The New York City Council responded last year by passing a law mandating that gig companies place their tipping prompts before an order was placed, rather than after. Last month, after news arrived that several lawsuits by gig companies seeking to enjoin these (and other) gig-related rules were rejected by federal judges, Levine’s DCWP issued a statement reiterating its plan to “vigorously enforce” the city’s minimum wage and tipping rules for gig workers.
The city also launched its own lawsuit against the gig company Motoclick, which it argues “blatantly ignored” the minimum wage law and “stole directly from workers’ paychecks.” While it’s impossible to evaluate the claims against Motoclick at this early juncture in the legal proceedings, Mamdani’s team also recently announced a $5 million settlement with gig platforms UberEats, Fantuan, and Hungry Panda for violating the minimum wage law.
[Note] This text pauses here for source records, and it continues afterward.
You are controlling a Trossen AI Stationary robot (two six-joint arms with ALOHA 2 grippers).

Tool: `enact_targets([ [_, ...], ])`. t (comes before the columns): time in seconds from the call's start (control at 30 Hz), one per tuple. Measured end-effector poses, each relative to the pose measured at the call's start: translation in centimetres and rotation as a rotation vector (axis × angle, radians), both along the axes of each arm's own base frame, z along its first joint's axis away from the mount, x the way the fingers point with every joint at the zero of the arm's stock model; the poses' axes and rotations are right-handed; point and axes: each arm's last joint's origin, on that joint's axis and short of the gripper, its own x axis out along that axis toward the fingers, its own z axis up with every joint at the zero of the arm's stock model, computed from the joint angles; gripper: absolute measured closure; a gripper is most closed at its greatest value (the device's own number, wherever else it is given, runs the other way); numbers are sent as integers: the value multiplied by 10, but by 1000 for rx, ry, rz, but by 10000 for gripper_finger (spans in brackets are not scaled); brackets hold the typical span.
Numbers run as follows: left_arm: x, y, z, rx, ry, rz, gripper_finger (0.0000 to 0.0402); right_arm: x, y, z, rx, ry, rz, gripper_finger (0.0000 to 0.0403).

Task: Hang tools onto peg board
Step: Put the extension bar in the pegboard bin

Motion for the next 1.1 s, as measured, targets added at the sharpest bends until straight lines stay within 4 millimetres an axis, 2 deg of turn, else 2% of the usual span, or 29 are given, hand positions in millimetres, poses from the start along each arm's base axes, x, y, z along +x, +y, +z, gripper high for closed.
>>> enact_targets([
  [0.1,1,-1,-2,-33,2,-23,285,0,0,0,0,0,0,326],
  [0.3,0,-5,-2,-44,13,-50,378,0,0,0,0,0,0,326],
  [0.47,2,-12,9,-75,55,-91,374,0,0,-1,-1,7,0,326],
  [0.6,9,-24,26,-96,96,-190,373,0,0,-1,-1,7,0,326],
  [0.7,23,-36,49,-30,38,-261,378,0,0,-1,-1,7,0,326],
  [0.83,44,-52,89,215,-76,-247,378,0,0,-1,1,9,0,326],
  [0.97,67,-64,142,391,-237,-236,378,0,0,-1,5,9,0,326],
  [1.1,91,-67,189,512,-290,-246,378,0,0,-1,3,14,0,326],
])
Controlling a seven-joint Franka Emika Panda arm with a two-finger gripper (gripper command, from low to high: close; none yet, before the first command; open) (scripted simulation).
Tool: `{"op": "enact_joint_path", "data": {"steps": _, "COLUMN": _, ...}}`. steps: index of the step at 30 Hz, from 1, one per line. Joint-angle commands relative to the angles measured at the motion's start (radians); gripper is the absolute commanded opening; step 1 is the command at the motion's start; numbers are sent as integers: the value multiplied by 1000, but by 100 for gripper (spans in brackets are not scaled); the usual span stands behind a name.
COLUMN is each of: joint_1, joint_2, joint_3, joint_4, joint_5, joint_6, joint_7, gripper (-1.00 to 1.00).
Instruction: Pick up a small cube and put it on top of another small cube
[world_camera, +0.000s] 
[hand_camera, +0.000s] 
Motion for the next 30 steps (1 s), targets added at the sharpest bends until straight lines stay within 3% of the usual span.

The UberEats settlement received the most attention since it involved the highest amount of settlement money. But while the top-line numbers received all the press, little attention has been paid to the fine print: Even the city noted that UberEats was “mostly compliant” with the minimum wage law and “incurred the wage debt only in weeks where workers had a delivery canceled” (and therefore the workers involved failed to receive the appropriate compensation from Uber).
Uber clarified that DCWP had originally flagged this pay shortfall to the company in August 2024, one and a half years before Mamdani took office, and Uber immediately agreed at the time to take corrective action to fix the issue and pledged “to pay more than the amount owed” in response.
This nuance didn’t stop Levine from triumphantly declaring: “The era of giant corporations juicing profits by underpaying workers is over.”
Also being lost in all the media fanfare over Mamdani’s gig war is the likely cost to every day New Yorkers. Evidence has repeatedly shown that anti-gig regulations always end up resulting in higher costs for consumers. Just recently Instacart instituted a $5.99 regulatory response fee due to a recent extension of NYC’s minimum wage law to grocery deliverers.
It’s also unclear how much the regulatory onslaught even helps gig workers. Tips plummeted by nearly 50 percent in the wake of the minimum wage law’s passage in NYC, and delivery drivers in Seattle, which implemented its own minimum wage for gig-based delivery, failed to see any sustained higher take-home pay from the city’s minimum wage law.
These anti-gig policies have also resulted in more gig companies resorting to “arranged scheduling” models, in which the number of delivery drivers that can be active on the platform at any one time is restricted in order to control labor costs. This locks would-be drivers out of the market altogether and takes away a potential money-earning opportunity that these workers are depending on.
Mamdani’s war on gig is getting a lot of press. But beyond the flashy headlines, it’s clear that both workers and consumers are likely to suffer.